Dataset entries:
┄┄┄┄┄┄┄┄┄┄┄┄┄┄┄┄┄┄┄┄

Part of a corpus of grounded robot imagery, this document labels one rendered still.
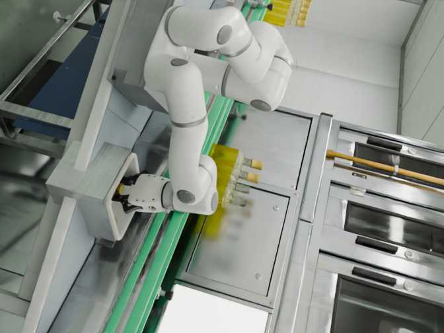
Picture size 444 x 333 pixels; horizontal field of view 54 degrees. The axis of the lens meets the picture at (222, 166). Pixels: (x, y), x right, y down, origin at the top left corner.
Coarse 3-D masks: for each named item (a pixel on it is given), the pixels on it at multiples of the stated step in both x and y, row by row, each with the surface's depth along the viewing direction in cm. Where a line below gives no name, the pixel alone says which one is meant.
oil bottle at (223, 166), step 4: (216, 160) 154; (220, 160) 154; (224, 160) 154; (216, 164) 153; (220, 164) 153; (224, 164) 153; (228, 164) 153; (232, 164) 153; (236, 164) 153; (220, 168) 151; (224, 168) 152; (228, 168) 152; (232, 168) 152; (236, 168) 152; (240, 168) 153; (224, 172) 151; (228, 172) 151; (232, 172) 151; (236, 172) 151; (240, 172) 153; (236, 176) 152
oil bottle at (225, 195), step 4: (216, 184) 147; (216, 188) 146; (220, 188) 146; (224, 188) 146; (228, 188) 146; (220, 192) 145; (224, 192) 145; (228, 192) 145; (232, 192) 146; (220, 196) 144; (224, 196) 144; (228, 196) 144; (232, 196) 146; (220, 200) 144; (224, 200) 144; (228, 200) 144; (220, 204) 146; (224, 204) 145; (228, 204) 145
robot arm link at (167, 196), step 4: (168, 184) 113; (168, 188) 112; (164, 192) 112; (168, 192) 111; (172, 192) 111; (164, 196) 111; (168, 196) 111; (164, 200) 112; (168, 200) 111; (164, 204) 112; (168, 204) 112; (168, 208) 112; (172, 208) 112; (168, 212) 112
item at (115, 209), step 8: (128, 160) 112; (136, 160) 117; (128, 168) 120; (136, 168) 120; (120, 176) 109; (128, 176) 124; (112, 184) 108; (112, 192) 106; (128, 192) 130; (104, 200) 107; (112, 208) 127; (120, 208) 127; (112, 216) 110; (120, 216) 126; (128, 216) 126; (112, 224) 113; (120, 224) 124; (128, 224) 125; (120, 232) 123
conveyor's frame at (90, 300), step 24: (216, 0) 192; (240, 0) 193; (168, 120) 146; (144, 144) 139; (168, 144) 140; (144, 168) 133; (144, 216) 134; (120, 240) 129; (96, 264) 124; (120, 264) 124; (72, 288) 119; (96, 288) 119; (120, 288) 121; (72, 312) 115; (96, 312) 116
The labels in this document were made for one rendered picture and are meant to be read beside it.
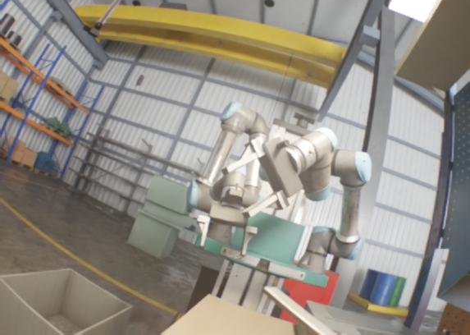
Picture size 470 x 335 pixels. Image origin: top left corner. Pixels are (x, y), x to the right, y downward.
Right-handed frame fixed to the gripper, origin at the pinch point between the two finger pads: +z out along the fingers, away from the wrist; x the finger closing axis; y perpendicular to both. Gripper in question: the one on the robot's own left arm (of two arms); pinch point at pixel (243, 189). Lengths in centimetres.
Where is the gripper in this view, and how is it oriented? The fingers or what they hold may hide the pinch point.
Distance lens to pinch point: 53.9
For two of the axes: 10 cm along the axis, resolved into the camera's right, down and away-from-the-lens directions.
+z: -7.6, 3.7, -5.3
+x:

┄┄┄┄┄┄┄┄┄┄┄┄┄┄┄┄┄┄┄┄

• **What the task asks**: Retype each line of the data exactly, beginning with the first; include the line containing "oil bottle at (223, 166), step" and stop there, skipping every picture.

• **Reply to the task**:
Part of a corpus of grounded robot imagery, this document labels one rendered still.
Picture size 444 x 333 pixels; horizontal field of view 54 degrees. The axis of the lens meets the picture at (222, 166). Pixels: (x, y), x right, y down, origin at the top left corner.
Coarse 3-D masks: for each named item (a pixel on it is given), the pixels on it at multiples of the stated step in both x and y, row by row, each with the surface's depth along the viewing direction in cm. Where a line below gives no name, the pixel alone says which one is meant.
oil bottle at (223, 166), step 4: (216, 160) 154; (220, 160) 154; (224, 160) 154; (216, 164) 153; (220, 164) 153; (224, 164) 153; (228, 164) 153; (232, 164) 153; (236, 164) 153; (220, 168) 151; (224, 168) 152; (228, 168) 152; (232, 168) 152; (236, 168) 152; (240, 168) 153; (224, 172) 151; (228, 172) 151; (232, 172) 151; (236, 172) 151; (240, 172) 153; (236, 176) 152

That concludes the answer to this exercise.